Social Media like Tweeter, Facebook and Instagram play a huge role in everyday life. It is a big source of information but is it possible for a computer to understand a person's true intentions? In both of the Tweets:

  • "Fire near Brooke Street! Stay safe"
  • "Your photo is absolutely fire!!!"

appears the word 'fire'. We humans have no trouble understanding the different meaning of the same word. Will a computer also be able to do so?

Main goal

The main purpose of our project is to construct a machine learning model capable of discerning genuine meaning and intentions behing a given Tweet.

Dataset

We are using data from Kaggle competition, which is a dataframe created by figure-eight and originally shared on their ‘Data For Everyone’ website. In the dataset, the following columns are included:

  • id - a unique identifier for each tweet
  • keyword - a particular keyword from the tweet
  • location - the location the tweet was sent from
  • text - the text of the tweet
  • target - denotes whether a tweet is about a real disaster (1) or not (0)

Project Structure

DisasterTweets_KaggleCompetition/
  ├── data/               # Raw data & submission file
  ├── img/                # Where images are stored
  ├── notebooks/          # Jupyter Notebooks 
  ├── pipelines/          # pipelines for processing data 
  ├── reqirements.txt     # needed tool versions
  ├── Project_report.pdf  # documentation for this project
  └── README.md           # This file

Milestones

EDA and Feature engineering

In this part we focused on analysing the data. How can we gather more information from a plain text? Using available NLP methods and data visualisations we tried to discover interesting patterns.

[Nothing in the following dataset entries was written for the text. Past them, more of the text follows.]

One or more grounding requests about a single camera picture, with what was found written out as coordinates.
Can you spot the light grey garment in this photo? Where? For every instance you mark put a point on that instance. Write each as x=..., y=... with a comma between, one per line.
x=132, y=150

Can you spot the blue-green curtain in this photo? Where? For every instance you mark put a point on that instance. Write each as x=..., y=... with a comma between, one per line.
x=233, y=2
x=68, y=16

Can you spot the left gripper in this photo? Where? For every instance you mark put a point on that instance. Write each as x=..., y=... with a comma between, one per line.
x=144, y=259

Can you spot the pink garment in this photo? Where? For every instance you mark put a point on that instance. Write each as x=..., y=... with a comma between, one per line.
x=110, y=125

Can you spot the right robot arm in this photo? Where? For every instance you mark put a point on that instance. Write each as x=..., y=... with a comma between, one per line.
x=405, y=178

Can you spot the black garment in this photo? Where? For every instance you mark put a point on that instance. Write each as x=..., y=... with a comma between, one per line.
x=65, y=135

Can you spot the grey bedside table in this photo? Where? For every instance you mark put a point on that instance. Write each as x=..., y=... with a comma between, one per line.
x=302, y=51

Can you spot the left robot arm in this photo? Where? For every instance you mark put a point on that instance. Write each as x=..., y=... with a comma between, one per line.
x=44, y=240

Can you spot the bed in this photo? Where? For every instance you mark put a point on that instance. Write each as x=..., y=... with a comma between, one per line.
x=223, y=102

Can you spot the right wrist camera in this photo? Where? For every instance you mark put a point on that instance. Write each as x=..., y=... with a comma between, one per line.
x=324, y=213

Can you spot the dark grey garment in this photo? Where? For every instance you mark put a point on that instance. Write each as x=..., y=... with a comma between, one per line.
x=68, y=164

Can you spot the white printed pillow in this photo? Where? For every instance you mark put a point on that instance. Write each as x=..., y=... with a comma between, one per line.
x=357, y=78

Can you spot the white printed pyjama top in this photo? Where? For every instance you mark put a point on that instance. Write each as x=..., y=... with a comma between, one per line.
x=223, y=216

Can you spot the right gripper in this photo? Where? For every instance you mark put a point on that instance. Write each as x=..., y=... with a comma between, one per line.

Technical information: Code to this part can be found in Tweets_EDA, but all transformations like adding new columns are performed inside transformers for pipelines in /src files

Feature importance

After adding lots of new features we need to take a step back and analyse which of them are really relevant for our models, and which of them are just a noise. In this part we used common feature importance methods, as well as correlation matrix analysis.

Technical information: Code to this step is can be found in Tweets_Feature_Importance, however as previous all dataframe transformations will be performed in transformer classes in /src

Model building

...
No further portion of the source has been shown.